Here’s an easier way to represent a winning strategy for Player 0 on the 4x4 matrix:

Whenever player 1 plays in a letter, claim the other of the same letter. The determinant of the resulting matrix must be zero; an easy way to demonstrate that is by direct computation.

Or, we can note that the sum of the first two columns is (1,1,1,1) and the second two columns is (1,1,1,1) so the four columns cannot be linearly independent.

This reasoning carries over to any other size of matrix; in fact, we only need to care about how we play in four of the columns! On a 5x5 we can extend the strategy, this is one of several ways:

Columns 2 and 3 add to (1,1,1,1,1) and columns 4 and 5 add to (1,1,1,1,1) so the determinant must be zero. So it doesn’t matter what goes in the first column.

Answer 2

Let $n \geq 5$, and let the first entry picked by player one be in the last row (without loss of generality).

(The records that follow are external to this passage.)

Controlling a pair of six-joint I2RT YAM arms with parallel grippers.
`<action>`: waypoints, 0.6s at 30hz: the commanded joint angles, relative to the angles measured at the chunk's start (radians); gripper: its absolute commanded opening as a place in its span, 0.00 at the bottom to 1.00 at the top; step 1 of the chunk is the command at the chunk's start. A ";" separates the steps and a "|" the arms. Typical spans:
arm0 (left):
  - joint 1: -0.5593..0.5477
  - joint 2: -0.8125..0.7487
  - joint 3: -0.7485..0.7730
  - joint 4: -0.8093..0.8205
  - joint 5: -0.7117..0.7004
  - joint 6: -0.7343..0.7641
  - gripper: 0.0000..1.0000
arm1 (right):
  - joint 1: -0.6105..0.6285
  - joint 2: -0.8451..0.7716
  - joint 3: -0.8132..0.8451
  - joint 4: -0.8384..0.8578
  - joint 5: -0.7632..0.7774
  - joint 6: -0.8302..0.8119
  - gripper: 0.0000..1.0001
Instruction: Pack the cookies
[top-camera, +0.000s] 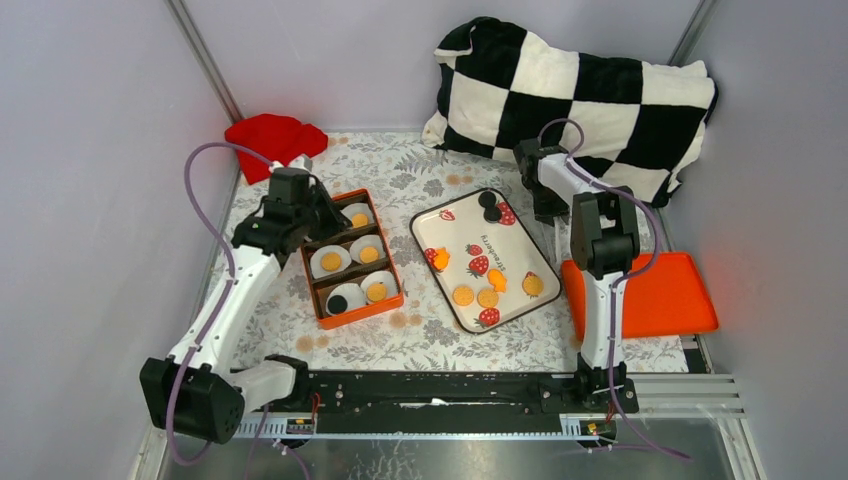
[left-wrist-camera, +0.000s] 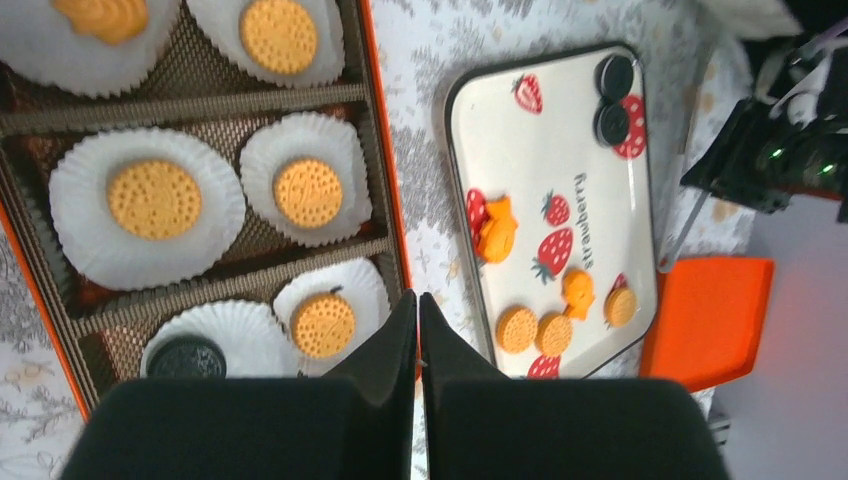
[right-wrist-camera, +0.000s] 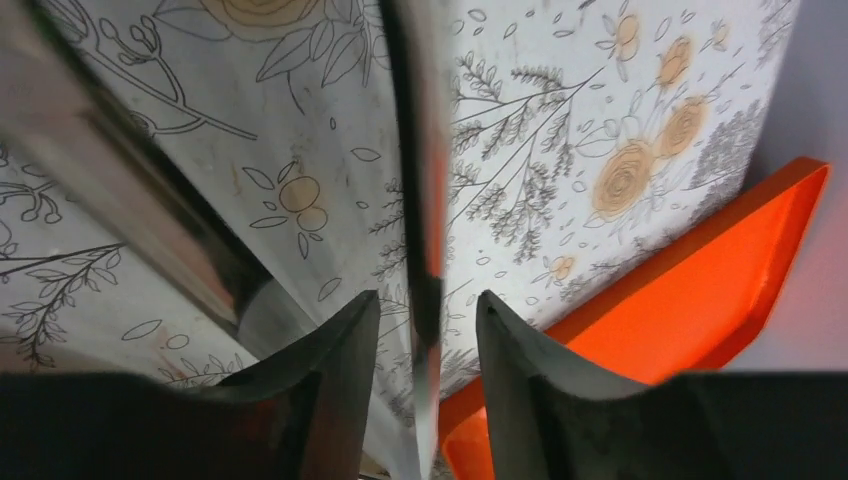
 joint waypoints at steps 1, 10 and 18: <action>-0.080 -0.051 -0.060 -0.058 -0.128 -0.013 0.04 | 0.007 -0.127 -0.088 0.118 -0.075 -0.011 0.60; -0.202 -0.097 -0.142 -0.097 -0.181 -0.050 0.04 | 0.008 -0.365 -0.154 0.330 -0.243 -0.007 0.76; -0.354 -0.068 -0.274 -0.019 -0.207 -0.151 0.03 | 0.010 -0.671 -0.338 0.457 -0.524 0.049 0.67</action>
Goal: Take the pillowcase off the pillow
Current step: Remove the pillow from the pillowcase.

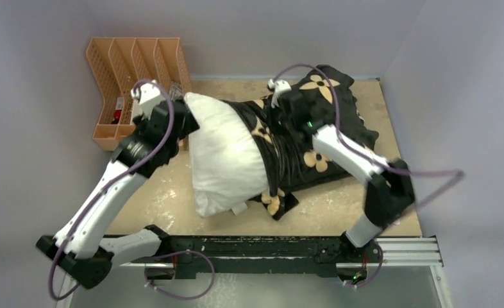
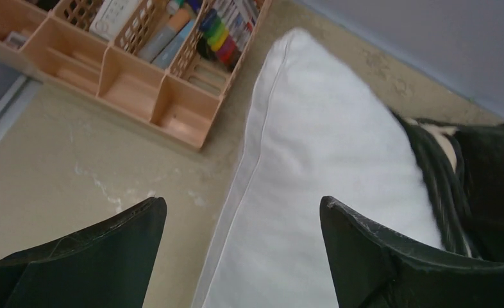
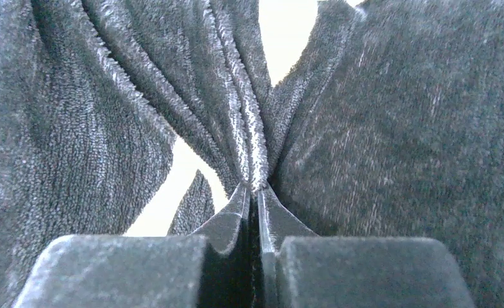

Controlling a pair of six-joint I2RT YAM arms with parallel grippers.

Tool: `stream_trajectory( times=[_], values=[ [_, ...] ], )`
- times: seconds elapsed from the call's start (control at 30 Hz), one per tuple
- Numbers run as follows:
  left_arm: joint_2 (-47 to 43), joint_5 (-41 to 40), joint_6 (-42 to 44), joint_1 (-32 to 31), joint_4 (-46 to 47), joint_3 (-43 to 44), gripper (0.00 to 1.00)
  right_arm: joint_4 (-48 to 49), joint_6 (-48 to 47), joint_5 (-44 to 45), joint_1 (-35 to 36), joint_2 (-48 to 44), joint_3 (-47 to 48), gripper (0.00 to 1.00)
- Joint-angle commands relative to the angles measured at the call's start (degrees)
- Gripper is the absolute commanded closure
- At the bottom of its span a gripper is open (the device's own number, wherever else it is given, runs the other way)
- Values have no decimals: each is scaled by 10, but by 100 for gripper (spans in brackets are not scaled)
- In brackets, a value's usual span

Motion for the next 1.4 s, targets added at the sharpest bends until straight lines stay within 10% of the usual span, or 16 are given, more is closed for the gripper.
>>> stream_trajectory(
  times=[0.0,0.13,0.3,0.43,0.47,0.67,0.93,1.07,1.2,1.37],
  values=[
    [111,98,161,94,97,83,11,186,29,46,44,-234,-317,97],
    [189,306,140,164,171,59,11,306,61,32,44,-302,-471,100],
    [186,494,93,169,291,-62,17,252,83,3,44,-281,-445,100],
    [149,583,76,171,343,-137,95,204,77,-17,44,-267,-395,97],
    [144,595,81,172,337,-141,100,194,78,-20,43,-266,-380,93],
    [70,549,141,171,284,-157,100,79,27,-41,40,-253,-204,32],
    [-2,574,157,170,281,-207,100,-136,-54,-158,38,-58,131,9],
    [-26,562,143,170,285,-215,100,-236,-83,-183,63,30,226,14],
    [-40,560,137,170,284,-217,100,-137,-48,-160,80,-18,117,26],
    [-52,571,128,169,294,-233,100,-164,-53,-38,80,-3,159,86]
  ],
)
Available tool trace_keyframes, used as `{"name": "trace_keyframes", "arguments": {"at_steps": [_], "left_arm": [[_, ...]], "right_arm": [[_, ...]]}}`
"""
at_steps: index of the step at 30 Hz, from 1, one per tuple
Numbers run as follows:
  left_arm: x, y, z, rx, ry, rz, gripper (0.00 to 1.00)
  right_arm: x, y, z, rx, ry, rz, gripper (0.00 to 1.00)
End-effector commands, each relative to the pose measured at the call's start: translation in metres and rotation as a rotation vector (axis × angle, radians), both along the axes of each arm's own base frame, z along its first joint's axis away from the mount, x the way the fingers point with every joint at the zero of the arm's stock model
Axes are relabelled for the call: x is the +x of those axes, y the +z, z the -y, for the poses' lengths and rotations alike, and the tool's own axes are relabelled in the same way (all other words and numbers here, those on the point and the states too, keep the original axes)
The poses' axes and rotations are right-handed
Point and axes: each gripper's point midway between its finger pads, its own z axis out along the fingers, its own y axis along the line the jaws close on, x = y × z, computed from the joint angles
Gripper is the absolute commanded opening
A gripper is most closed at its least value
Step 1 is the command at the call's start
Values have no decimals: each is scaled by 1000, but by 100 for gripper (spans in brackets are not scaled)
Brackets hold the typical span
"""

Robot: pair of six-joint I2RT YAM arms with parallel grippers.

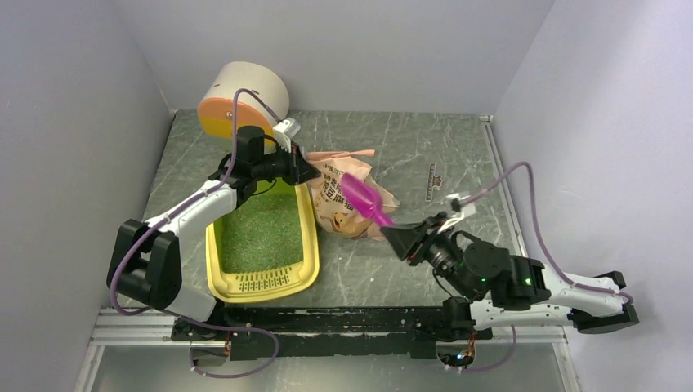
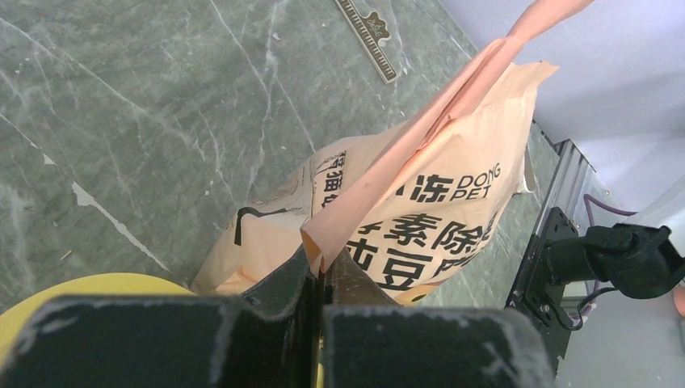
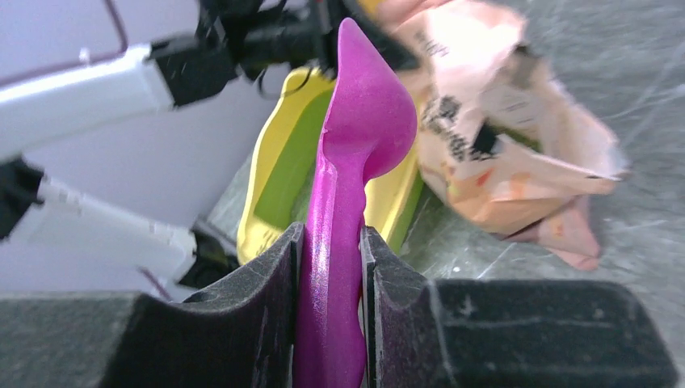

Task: Fill the litter box with clean litter
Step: Place the spatula at the center of the board.

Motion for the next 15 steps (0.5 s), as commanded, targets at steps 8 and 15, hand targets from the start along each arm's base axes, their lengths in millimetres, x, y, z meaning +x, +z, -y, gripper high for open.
{"name": "trace_keyframes", "arguments": {"at_steps": [8,15], "left_arm": [[-15,7,4,17,-29,21,5],[-18,9,5,61,-10,41,5]], "right_arm": [[59,5,103,-54,-657,103,0],[72,-32,92,-266,-741,97,0]]}}
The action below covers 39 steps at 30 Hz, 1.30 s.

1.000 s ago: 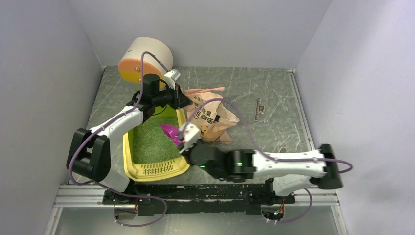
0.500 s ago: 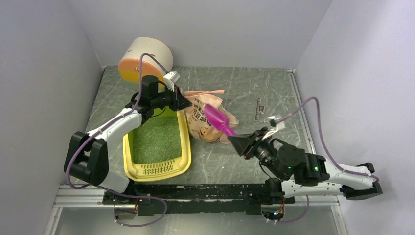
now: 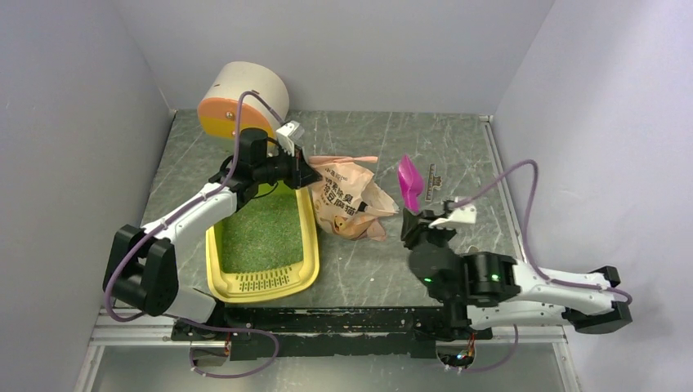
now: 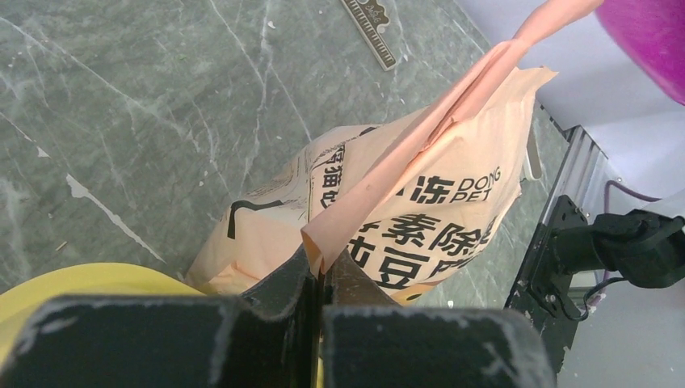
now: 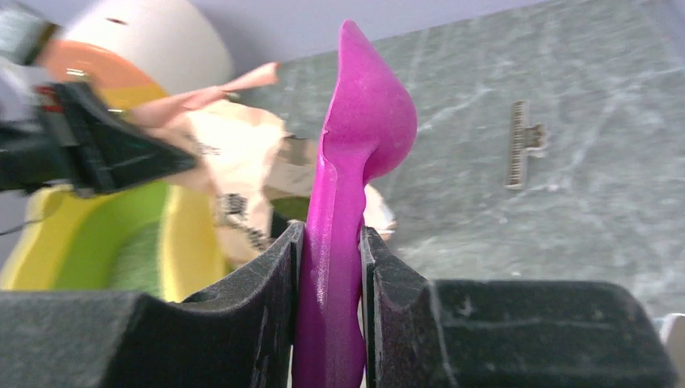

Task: Fill the litter box with clean litter
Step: Place the spatula at the center of the board.

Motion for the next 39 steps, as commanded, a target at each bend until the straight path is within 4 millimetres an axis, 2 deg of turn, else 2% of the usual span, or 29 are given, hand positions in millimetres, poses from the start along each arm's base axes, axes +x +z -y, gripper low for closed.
{"name": "trace_keyframes", "arguments": {"at_steps": [1,3,5,8,11,16,22,26,30,34,35,37,39], "left_arm": [[-4,7,-1,33,15,33,5],[-5,5,0,34,21,22,5],[-6,5,3,27,27,24,5],[-8,4,6,37,25,18,5],[-8,7,7,44,26,37,5],[-10,11,6,61,17,33,5],[-16,20,7,41,-6,48,5],[-19,22,5,50,-11,53,5],[-22,25,4,44,-13,64,5],[-24,26,4,37,-20,68,5],[-24,26,4,36,-22,68,5],[-25,26,5,29,-25,68,5],[-25,26,6,20,-28,67,5]], "right_arm": [[22,-19,12,-145,-149,-44,0],[49,-40,1,-244,-94,-122,0],[80,-62,19,-215,-121,-188,0],[101,-81,39,-145,-103,-234,0],[113,-94,44,-32,-13,-272,0],[107,-136,66,165,15,-382,0],[92,-187,79,369,19,-495,0],[84,-194,73,482,74,-484,1],[72,-217,84,514,-43,-571,8],[61,-228,94,501,-125,-610,21],[58,-230,97,499,-146,-615,26],[53,-232,101,499,-180,-617,49],[49,-231,103,491,-193,-615,54]]}}
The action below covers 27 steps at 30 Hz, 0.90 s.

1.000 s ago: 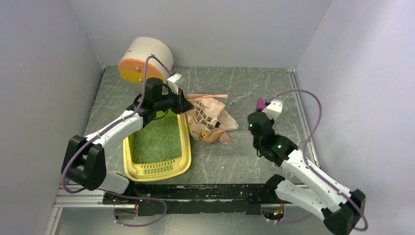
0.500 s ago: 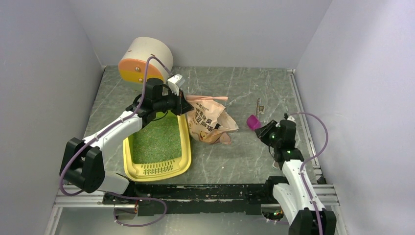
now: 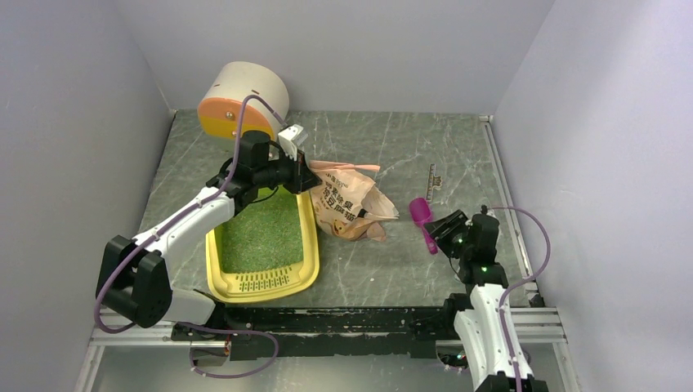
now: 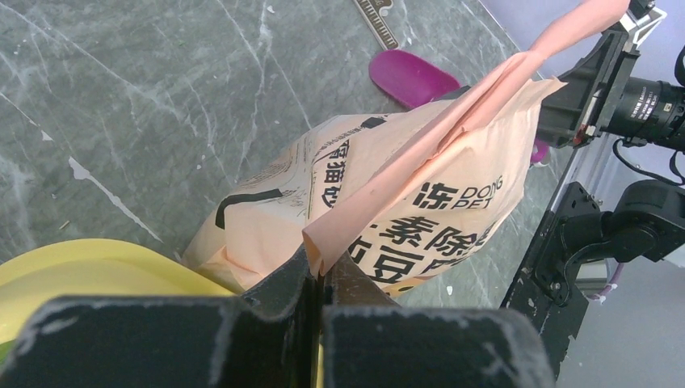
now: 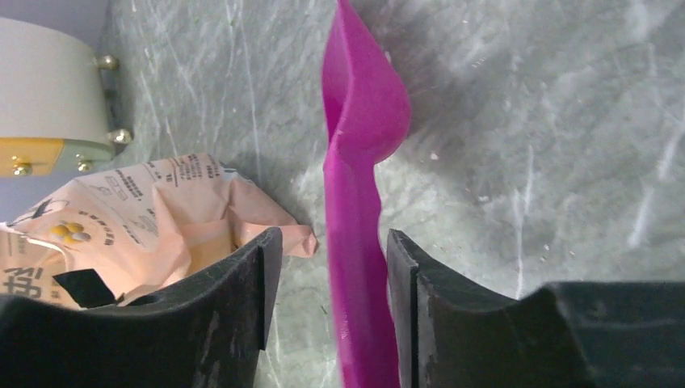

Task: Fill the litter box with clean litter
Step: Place the spatula at the center of the board, then close the cat litter bag at the center of the board.

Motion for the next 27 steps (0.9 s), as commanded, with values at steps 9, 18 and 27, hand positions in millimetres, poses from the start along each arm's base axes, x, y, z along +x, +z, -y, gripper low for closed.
{"name": "trace_keyframes", "arguments": {"at_steps": [9,18,27], "left_arm": [[-14,22,6,-67,-52,41,5],[-13,20,6,-63,-50,39,5],[-11,18,6,-63,-39,28,5]], "right_arm": [[-15,14,27,-87,-141,-48,59],[-2,100,-66,-6,519,594,73],[-41,125,-96,-2,655,1037,81]]}}
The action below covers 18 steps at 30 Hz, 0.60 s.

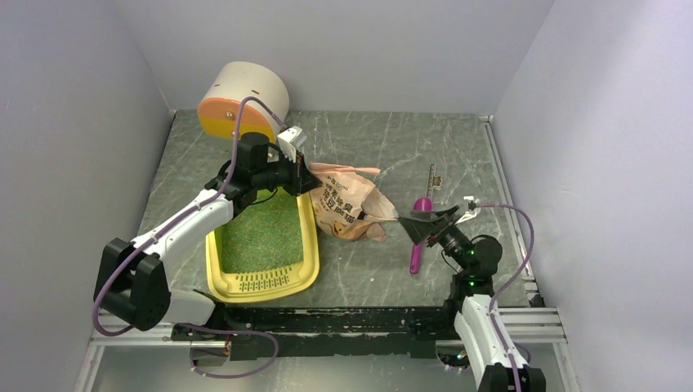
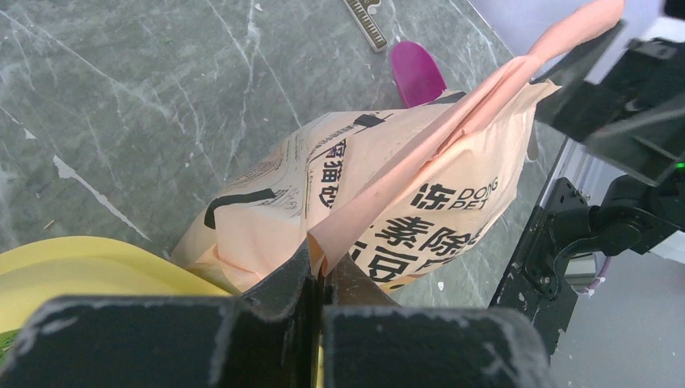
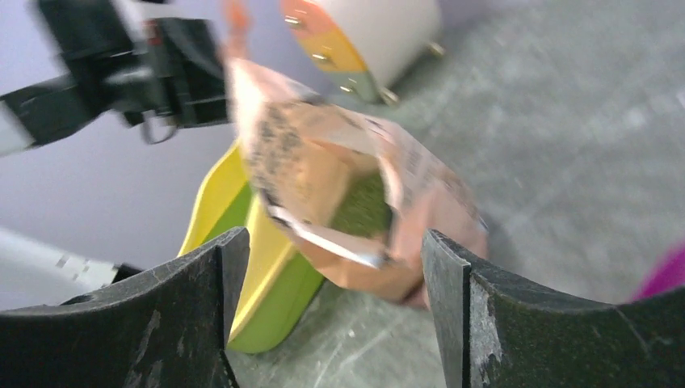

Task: Fill the litter box with clean litter
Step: Close the cat litter bag at the center of the board.

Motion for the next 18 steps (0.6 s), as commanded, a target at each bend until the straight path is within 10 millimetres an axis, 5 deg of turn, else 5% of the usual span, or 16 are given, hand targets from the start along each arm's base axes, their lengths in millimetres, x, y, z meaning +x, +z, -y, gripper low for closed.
{"name": "trace_keyframes", "arguments": {"at_steps": [1,6,8,18], "left_arm": [[-4,17,6,-48,-19,28,5],[-1,28,8,-66,-4,35,5],[1,26,10,-81,-1,36,5],[-3,25,17,-122,-36,19,5]], "right_arm": [[-33,48,-21,-43,120,388,82],[-15,26,-27,-151,88,338,86],[-11,24,-33,-205,104,351,99],[17,5,-53,-401,273,296,100]]}}
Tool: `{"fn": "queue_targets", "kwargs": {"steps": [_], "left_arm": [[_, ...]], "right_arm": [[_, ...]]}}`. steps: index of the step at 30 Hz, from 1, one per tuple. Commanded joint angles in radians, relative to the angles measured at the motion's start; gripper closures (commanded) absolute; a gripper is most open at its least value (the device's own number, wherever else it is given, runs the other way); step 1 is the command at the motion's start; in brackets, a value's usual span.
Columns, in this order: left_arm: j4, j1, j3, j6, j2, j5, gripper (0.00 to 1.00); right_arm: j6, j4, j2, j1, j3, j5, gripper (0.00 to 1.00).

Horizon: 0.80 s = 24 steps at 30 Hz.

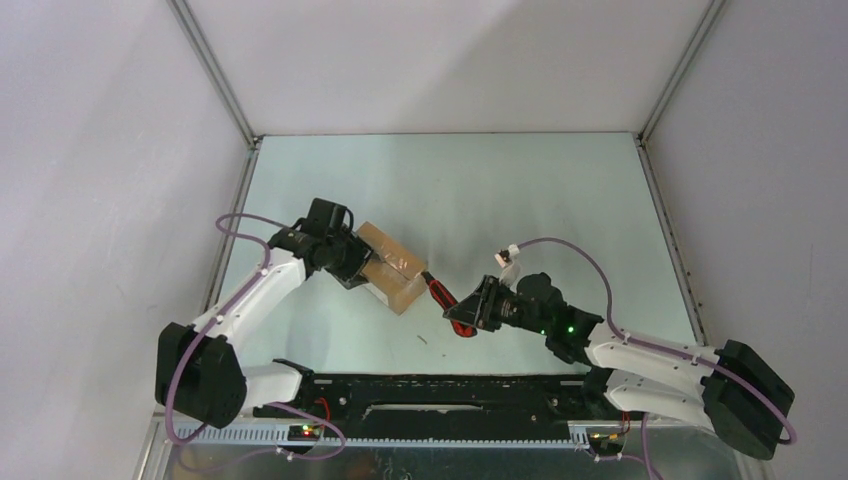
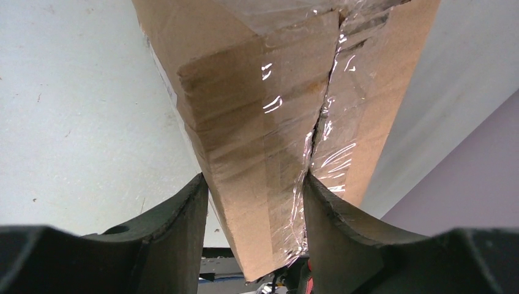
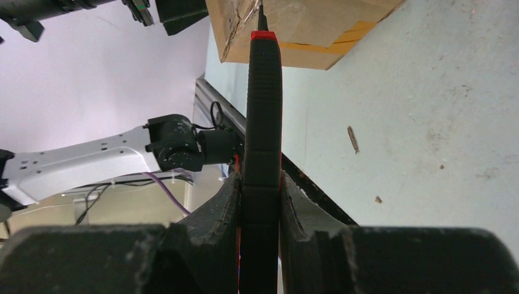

Player $0$ can ensure that: (a) row 1 + row 2 equals the all $1$s vector, as well as (b) row 3 + row 4 equals the all-$1$ vector, thus ensuring a linear relation among the rows, and making the determinant zero.

To ensure that row 1 + row 2 (and row 3 + row 4) is the all $1$s vector, player $0$ avoids these rows until player 1 makes an entry there; if player $1$ enters a one in $(1,i)$, then player $0$ enters a zero in $(2,i)$ (and vice-versa and likewise for rows 3, 4). This means that player $0$ must be able to play in the other rows as long as player 1 plays in the other rows.

This is possible if $n$ is even, as the number of remaining entries, that is $n^2-4n$, is even. Even if $n$ is odd, this strategy works. The key point is that even if player $0$ has to move first on the first two rows, it can be ensured that their sum is all 1s; player 0 makes an arbitrary entry, say in $(1,1)$ and subsequently if player 1 makes an entry anywhere except $(2,1)$, follows the earlier strategy. Whenever player 1 makes an entry in $(2,1)$, it reduces to the game on two equal-sized rows (of shorter length) with player 0 to move, so we're done by induction.

Answer 3

Claim:$\;$If $n\ge 4$, player $0$ has a winning strategy.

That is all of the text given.